Energy Minister Paul Wheelhouse, said: "Given community concerns, the Scottish government has been clear that the frequency of unplanned flaring at the site is unacceptable and that the operators must take steps to address this, so this announcement of action being taken is therefore to be welcomed."
Ian Buchanan, a chief officer at Sepa, said: "Sepa has been clear that repeated unplanned flaring by ExxonMobil was both unacceptable and preventable and that in future flaring will be the exception rather than routine.
"Having served a series of notices and operating permit variations to drive investment, including in noise reducing flare tips by 2020, we welcome today's broad announcement from ExxonMobil."

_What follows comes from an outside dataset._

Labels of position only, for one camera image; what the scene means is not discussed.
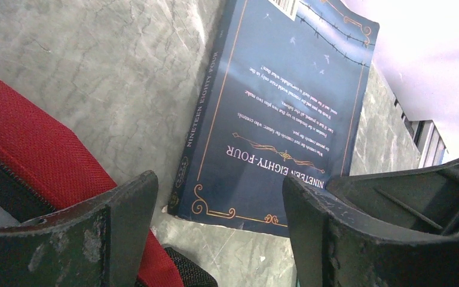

Alan Mitchell, chief executive of Fife Chamber of Commerce, said: "First and foremost, this is tremendous news for the workforce at Mossmorran.
"But the benefits will be felt well beyond the plant's boundaries.
"It will create jobs in Fife and opportunities for contracts and work for local companies."
Meanwhile, BBC Scotland has learned the plant has been issued with an improvement notice over the risk of an explosion.
The Health and Safety Executive (HSE) said ExxonMobil had failed to take all measures necessary to reduce the risk of "firebox explosion from furnaces".
The firebox is an area in the plant's furnaces where fuel is burnt.
'Managing safety risks'
Inspectors said the risk came from an uncontrolled accumulation of unburnt fuel in the firebox.
The HSE notice, which affects seven furnaces at the plant, states "the measures currently in place are not sufficient to reduce the risk to as low as reasonably practicable".
It was issued in July and ExxonMobil has until March next year to comply with the improvement order.
On the HSE notice, Mr McAlister said: "Our safety performance is such that in the 30-plus years we've been in operation we've never had a major safety incident.
"We've gone over 25 years without a lost time injury on the site. You don't do that if you're not managing the safety risks appropriately. We are managing the safety risks, that's our number one job to ensure that we do that right."
In August it emerged that Scotland's environmental regulator Sepa had received almost 1,400 complaints about the Mossmorran site, which is also shared by Shell Fife NGL.
Both companies had their permits modified and were told to install flare tips that reduce noise.